Image: Haft-Sin table, Tehran — Wikimedia Commons
Origins

A 3,000-year-old new year

Nowruz (نوروز, "new day") marks the first day of the Iranian solar calendar and is observed at the exact astronomical moment of the vernal equinox. Its roots reach into Zoroastrian cosmology of the late second millennium BCE, where the spring equinox signalled the triumph of light over the long winter darkness.

The Achaemenid kings received tribute from all 23 satrapies at Persepolis at Nowruz — the procession is carved in stone on the Apadana staircase.
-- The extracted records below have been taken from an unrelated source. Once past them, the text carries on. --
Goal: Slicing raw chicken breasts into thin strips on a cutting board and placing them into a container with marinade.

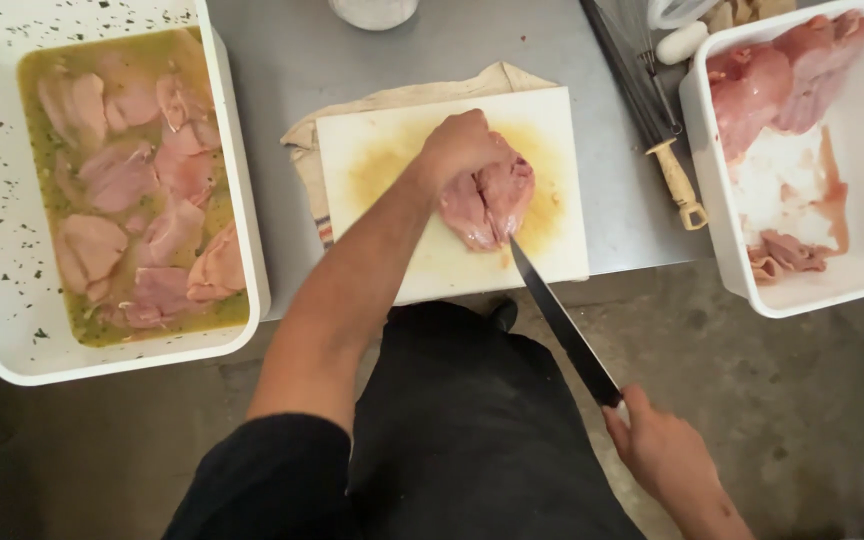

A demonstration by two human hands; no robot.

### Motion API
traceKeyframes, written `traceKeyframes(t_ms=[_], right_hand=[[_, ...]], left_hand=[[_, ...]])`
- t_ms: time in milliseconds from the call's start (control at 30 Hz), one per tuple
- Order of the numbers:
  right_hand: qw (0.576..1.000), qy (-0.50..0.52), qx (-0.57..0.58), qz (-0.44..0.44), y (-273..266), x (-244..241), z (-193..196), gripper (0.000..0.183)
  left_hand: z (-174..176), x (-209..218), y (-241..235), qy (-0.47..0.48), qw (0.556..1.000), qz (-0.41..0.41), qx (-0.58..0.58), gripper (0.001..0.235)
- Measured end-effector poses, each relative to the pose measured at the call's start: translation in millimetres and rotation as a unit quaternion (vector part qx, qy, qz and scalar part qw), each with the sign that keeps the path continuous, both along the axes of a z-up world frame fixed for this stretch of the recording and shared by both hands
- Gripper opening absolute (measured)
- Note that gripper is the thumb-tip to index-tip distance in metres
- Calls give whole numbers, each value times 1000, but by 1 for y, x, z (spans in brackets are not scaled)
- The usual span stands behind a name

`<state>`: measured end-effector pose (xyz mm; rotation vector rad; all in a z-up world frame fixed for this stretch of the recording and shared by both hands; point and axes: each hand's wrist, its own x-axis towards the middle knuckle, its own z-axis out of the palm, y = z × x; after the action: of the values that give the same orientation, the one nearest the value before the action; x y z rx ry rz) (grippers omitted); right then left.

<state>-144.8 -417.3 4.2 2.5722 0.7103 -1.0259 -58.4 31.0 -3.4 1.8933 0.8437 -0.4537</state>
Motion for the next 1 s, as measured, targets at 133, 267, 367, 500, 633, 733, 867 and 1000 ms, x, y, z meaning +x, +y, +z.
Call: traceKeyframes(t_ms=[133, 267, 367, 500, 633, 733, 867, 1000], right_hand=[[996, -14, 46, -75, -20, -6, -4, 34], [991, -11, 73, -113, -47, -13, -18, 35], [990, -68, 104, -68, -69, -18, -42, 37], [985, -104, 136, -2, -36, 0, -20, 36], [969, -127, 194, 88, -4, 21, -21, 59], [961, -149, 193, 133, 19, 37, -24, 70], [966, -148, 146, 156, 48, 51, -23, 69], [947, -170, 173, 211, 68, 50, -21, 77]], left_hand=[[-13, 42, 5, 68, 963, -240, 101, 33], [-25, 64, -9, 112, 907, -394, 95, 14], [-13, 54, -20, 60, 926, -366, 74, 25], [0, 46, -5, -5, 968, -252, 10, 23], [-10, 44, 6, -10, 983, -184, -19, 32], [-20, 48, 8, -35, 980, -194, 4, 34], [-17, 52, 3, -50, 970, -237, -2, 27], [-54, 67, 3, -50, 960, -276, 11, 17]])
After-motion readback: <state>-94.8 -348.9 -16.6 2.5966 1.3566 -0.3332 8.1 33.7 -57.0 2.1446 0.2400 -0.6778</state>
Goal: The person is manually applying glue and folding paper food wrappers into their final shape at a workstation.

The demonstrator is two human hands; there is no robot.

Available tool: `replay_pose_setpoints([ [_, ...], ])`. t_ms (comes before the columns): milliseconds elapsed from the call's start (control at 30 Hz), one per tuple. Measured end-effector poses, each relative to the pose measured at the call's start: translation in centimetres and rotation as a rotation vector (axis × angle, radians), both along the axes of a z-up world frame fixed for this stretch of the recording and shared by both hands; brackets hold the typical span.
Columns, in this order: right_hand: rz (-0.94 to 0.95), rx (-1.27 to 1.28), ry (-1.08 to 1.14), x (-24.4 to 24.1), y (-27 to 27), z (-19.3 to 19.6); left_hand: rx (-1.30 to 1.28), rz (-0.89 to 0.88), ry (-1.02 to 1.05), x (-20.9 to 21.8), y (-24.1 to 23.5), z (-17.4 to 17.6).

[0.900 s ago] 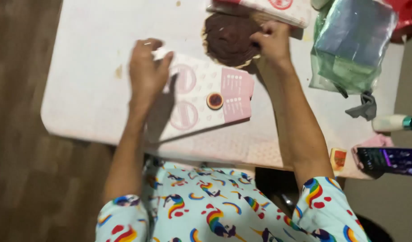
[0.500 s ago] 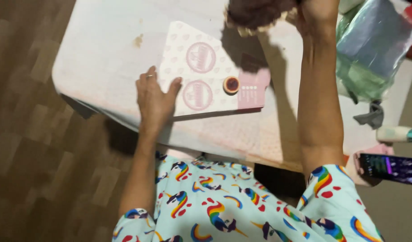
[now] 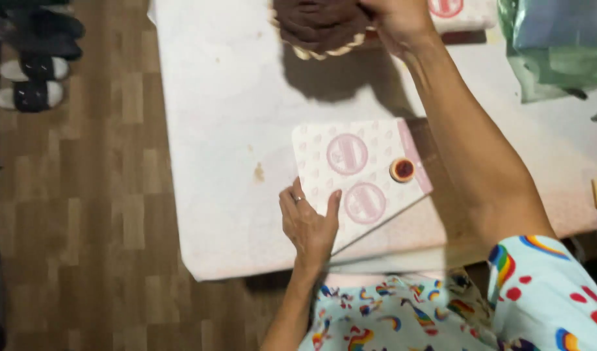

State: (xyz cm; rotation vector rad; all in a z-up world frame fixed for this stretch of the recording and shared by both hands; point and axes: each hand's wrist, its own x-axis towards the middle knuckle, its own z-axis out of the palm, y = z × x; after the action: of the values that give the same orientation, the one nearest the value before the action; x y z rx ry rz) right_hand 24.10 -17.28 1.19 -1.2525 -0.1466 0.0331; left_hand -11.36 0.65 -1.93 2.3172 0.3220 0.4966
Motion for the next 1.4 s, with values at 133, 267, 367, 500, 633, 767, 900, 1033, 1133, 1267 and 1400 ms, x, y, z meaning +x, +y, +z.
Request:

After the Arab conquest, Nowruz was preserved as a civil festival; the Abbasid caliphs in Baghdad continued to celebrate it, and the modern Iranian solar calendar (the most accurate solar calendar in use) was reformed by Omar Khayyam under the Seljuk Sultan Malik Shah in 1079 CE.

"Nowruz promotes values of peace and solidarity between generations and within families, as well as reconciliation and neighbourliness."
UNESCO Intangible Heritage citation, 2009
The 13 Days

A choreography of light, fire and water

Iranians do not celebrate one day; they observe a thirteen-day arc that begins on the last Tuesday night before the new year and ends with a mandatory picnic outdoors on the thirteenth day of spring.

The Nowruz calendar
DayNameWhat happens
Last Tue. eveChaharshanbe SuriBonfires in the streets; jump over flames chanting 'sorkhi-ye to az man, zardi-ye man az to'
Day 0Tahvil-e SalThe exact moment of equinox — families gather at the Haft-Sin table
Days 1–12Did-o-BazdidVisits to elders first, then siblings, friends and neighbours; eidi gifts for children
Day 13Sizdah BedarNature day — every household picnics outdoors; the sabzeh is thrown into running water
Haft-Sin

The table of seven 'S's

At the heart of the home stands the Haft-Sin — a ceremonial table laid with seven symbolic items whose Persian names begin with the letter س (sin). Each item stands for a virtue invoked for the coming year.

Sabzeh

Sprouted wheat — rebirth

Samanu

Wheat-germ pudding — affluence

Senjed

Oleaster fruit — love

Seer

Garlic — health and medicine

Seeb

Apple — beauty

Somaq

Sumac berries — sunrise

Serkeh

Vinegar — patience and age

Plus

A mirror, painted eggs, goldfish, Hafez or Quran, and a lit candle

Across Borders

Nowruz beyond Iran

UNESCO inscribed Nowruz in 2009 on the joint nomination of Iran, Afghanistan, Azerbaijan, India, Kyrgyzstan, Pakistan, Tajikistan, Turkey, Turkmenistan and Uzbekistan; Iraq and Kazakhstan joined the dossier in 2016. The United Nations declared 21 March the International Day of Nowruz in 2010.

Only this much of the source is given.